A massive set of always-on powerful PCs with high bandwidth run by unskilled users is a phenomenon new to the 21st century. Today's viruses are highly and near-instantly communicable, capable of sweeping through a substantial worldwide target population in a matter of hours. The symptoms may reveal themselves to users instantly, or the virus could spread for a while without demonstrating any symptoms, at the choice of the virus author. Even protected systems can fall prey to a widespread infection, since the propagation of a virus can disrupt network connectivity. Some viruses are programmed to attack specific network destinations by seeking to access them again and again. Such a "distributed denial-of-service" attack can disrupt access to all but the most well-connected and well-defended servers.


And the punchline of the article:

THE MODERN INTERNET IS AT A WATERSHED MOMENT. Its generativity, and that of the PC, has produced extraordinary progress in the development of information technology, which in turn has led to extraordinary progress in the development of forms of creative and political expression. Regulatory authorities have applauded this progress, but many are increasingly concerned by its excesses. To them, the experimentalist spirit that made the most of this generativity seems out of place now that millions of business and home users rely on the Internet and PCs to serve scores of functions vital to everyday life.

The challenge facing those interested in a vibrant global Internet is to maintain that experimentalist spirit in the face of these pressures.

One path leads to two Internets: a new, experimentalist one that would restart the generative cycle among a narrow set of researchers and hackers, and that would be invisible and inaccessible to ordinary consumers; and a mainstream Internet where little new would happen and existing technology firms would lock in and refine existing applications.

Another, more inviting path would try to maintain the fundamental generativity of the existing grid while solving the problems that tend to incite the enemies of the Internet free-for-all. It requires making the grid more secure—perhaps by making some of the activities to which regulators most object more regulable—while continuing to enable the rapid deployment of the sort of amateur programming that has made the Internet such a stunning success.

How might this be achieved?

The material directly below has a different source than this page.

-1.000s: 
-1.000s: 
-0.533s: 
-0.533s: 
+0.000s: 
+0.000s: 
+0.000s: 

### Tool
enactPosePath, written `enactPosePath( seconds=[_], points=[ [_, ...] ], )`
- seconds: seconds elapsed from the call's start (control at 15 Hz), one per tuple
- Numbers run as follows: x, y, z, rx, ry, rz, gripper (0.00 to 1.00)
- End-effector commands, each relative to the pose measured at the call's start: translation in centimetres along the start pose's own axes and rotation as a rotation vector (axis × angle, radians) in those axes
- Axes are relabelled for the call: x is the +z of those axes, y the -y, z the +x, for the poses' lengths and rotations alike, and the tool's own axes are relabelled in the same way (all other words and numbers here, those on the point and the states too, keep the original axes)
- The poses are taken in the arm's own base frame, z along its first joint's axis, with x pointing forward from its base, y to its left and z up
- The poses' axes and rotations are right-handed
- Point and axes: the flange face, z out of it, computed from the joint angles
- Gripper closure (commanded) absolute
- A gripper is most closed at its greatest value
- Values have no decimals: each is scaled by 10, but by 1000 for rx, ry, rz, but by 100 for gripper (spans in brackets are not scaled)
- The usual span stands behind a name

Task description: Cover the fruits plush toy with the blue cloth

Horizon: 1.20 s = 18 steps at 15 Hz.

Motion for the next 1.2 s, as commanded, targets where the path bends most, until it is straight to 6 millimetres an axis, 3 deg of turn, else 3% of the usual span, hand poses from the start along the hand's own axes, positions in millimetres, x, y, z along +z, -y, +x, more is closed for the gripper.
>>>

The starting point for preserving generativity in this new computing environment should be to refine the principle of "end-to-end neutrality." This notion, sacred to Internet architects, holds that the Internet's basic purpose is to indiscriminately route packets of data from point A to point Z, and that any added controls or "features" typically should be incorporated only at the edges of the network, not in the middle. Security, encryption, error checking—all these actions should be performed by smart PCs at the "ends" rather than by the network to which they connect. This is meant to preserve the flexibility of the network and maximum choice for its users.

...

Collaborative is the key word. What is needed at this point, above all else, is a 21st century international Manhattan Project which brings together people of good faith in government, academia, and the private sector for the purpose of shoring up the miraculous information technology grid that is too easy to take for granted and whose seeming self-maintenance has led us into an undue complacence. The group's charter would embrace the ethos of amateur innovation while being clear-eyed about the ways in which the research Internet and hobbyist PC of the 1970s and 1980s are straining under the pressures of serving as the world's information backbone.

The transition to a networking infrastructure that is more secure yet roughly as dynamic as the current one will not be smooth. A decentralized and, more important, exuberantly anarchic Internet does not readily lend itself to collective action. But the danger is real and growing. We can act now to correct the vulnerabilities and ensure that those who wish to contribute to the global information grid can continue to do so without having to occupy the privileged perches of established firms or powerful governments, or conduct themselves outside the law.

Or we can wait for disaster to strike and, in the time it takes to replace today's PCs with a 21st-century Mr. Coffee, lose the Internet as we know it.